Los cuatro imputados quedaron en prisión preventiva
Dos menores de edad y dos adultos fueron formalizados por tres delitos: robo con intimidación, robo calificado y robo con homicidio.
Pocas veces se reúnen en una sola causa tantas pruebas y agravantes como las que se presentaron en la formalización de los imputados por la encerrona en la que resultó muerto un niño de 12 años, ocurrida la madrugada del martes en San Bernardo.
A los detenidos, dos menores de 17 años y dos adultos, uno de 18 y otro de 21 años (el quinto de la banda, de 23 años, fue detenido anoche), se les acusa de tres delitos perpetrados en tres episodios distintos ocurridos en menos de una hora.
A las 0:15 horas, el robo con intimidación que es el punto de partida de los demás delitos: el asalto a la bencinera Shell de calle Eyzaguirre, donde sustrajeron el Mitsubishi blanco que usaron para la encerrona.
Luego, a las 1 de la madrugada, el robo calificado al carabinero de franco, a quien le robaron el celular y una mochila, y que golpearon con saña, fracturándole una clavícula.
Finalmente, a las 1:10, el robo con homicidio, en el que, utilizando el Mitsubishi blanco robado en la Shell, le cortaron el camino al Peugeot 2008 rojo donde viajaban el menor, en uno de los asientos traseros, mientras que delante de él iban su padre y una tía.
Largo viaje
Según reveló la fiscal regional subrogante Paulina Díaz, luego de un extenuante viaje por tierra desde Argentina, justo en la intersección de la caletera Jorge Alessandri Rodríguez con avenida Catemito, el padre y la tía del niño decidieron turnarse para manejar, así que detuvieron el auto, instante que los delincuentes aprovecharon para robarlo.
Actuaron con la misma violencia que en los dos asaltos anteriores: amedrentaron con cuchillos y amenazas, sin reparar en nada, ni siquiera en las dificultades que estaba teniendo el niño para desabrocharse el cinturón de seguridad, ni en los gritos del padre y de la tía que les advertían a los delincuentes que el menor había quedado enganchado.

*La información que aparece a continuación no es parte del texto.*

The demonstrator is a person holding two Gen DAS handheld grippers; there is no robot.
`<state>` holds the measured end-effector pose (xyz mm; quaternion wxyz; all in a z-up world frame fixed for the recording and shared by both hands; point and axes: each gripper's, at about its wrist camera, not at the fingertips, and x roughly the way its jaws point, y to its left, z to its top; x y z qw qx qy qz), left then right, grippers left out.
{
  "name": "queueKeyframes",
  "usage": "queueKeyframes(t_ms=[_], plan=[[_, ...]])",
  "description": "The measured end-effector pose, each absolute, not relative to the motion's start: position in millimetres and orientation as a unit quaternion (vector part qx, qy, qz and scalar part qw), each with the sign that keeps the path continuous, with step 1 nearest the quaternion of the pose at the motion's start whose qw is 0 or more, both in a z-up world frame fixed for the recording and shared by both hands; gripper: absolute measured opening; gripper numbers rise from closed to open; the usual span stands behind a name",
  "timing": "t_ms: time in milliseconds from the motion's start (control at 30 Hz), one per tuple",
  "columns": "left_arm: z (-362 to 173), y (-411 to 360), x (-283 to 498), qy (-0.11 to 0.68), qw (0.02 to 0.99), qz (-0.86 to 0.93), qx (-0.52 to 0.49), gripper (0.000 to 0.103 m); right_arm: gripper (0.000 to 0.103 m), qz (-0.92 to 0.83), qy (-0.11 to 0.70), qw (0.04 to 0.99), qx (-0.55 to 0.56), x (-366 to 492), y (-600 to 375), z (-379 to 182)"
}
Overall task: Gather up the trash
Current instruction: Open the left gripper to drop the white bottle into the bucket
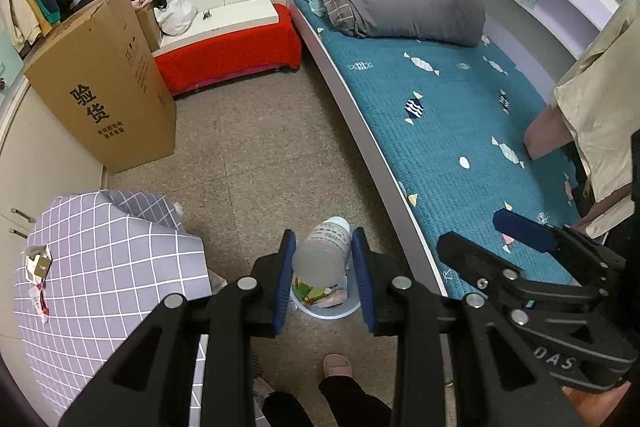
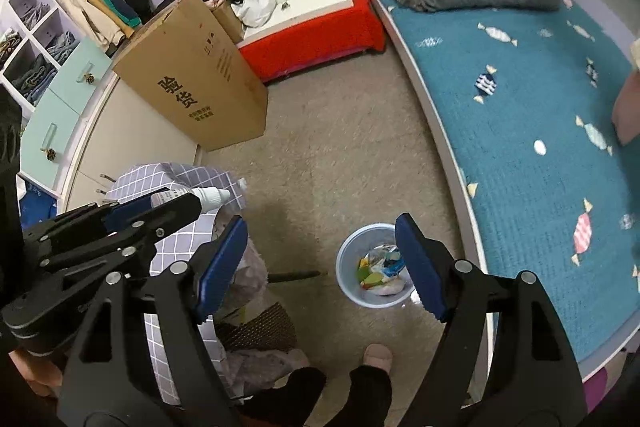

Uno de los asaltantes, de 17 años, manejó en solitario el Peugeot rojo, mientras el resto de la banda lo siguió detrás, en el Mitsubishi blanco. El niño, atascado por el cinturón de seguridad, fue arrastrado 2,5 kilómetros, lo que le provocó la muerte.
Las pruebas
Por mencionar solo algunas de las pruebas de la fiscalía: las cámaras de seguridad de la bomba Shell, donde se distingue el rostro de varios de los asaltantes; el reconocimiento que de ellos hicieron el trabajador de la bencinera, también asaltado, y el dueño del Mitsubishi; el reconocimiento de varios de ellos que hizo el carabinero asaltado; la vestimenta que usaron los delincuentes, algunas de las cuales fueron encontradas en los domicilios donde fueron detenidos; huellas dactilares, sobre todo las del menor que condujo el Peugeot que arrastró al niño; y la concatenación de hechos: en menos de una hora y con un mismo auto, es imposible que los tres delitos no hayan sido cometidos por los mismos sujetos.
Agravantes hay muchas: ejecutar el crimen de noche y en despoblado, haberlo cometido contra un menor de edad, concertarse entre varios para cometer un crimen, y, en el caso de algunos imputados, tener antecedentes penales por los mismos delitos.
Repetido
Además, hay varios antecedentes que apuntan a que la banda se dedicaba a asaltar conductores mientras cargaban bencina, siempre en la comuna de San Bernardo.
Por último, un hecho fundamental: a pesar de que solo uno de ellos manejó el auto que arrastró al menor, todos los demás vieron desde el auto blanco, que iba detrás, lo que pasaba con el menor, no haciendo nada para detener la maniobra, «aceptando, por lo tanto, esta consecuencia del robo».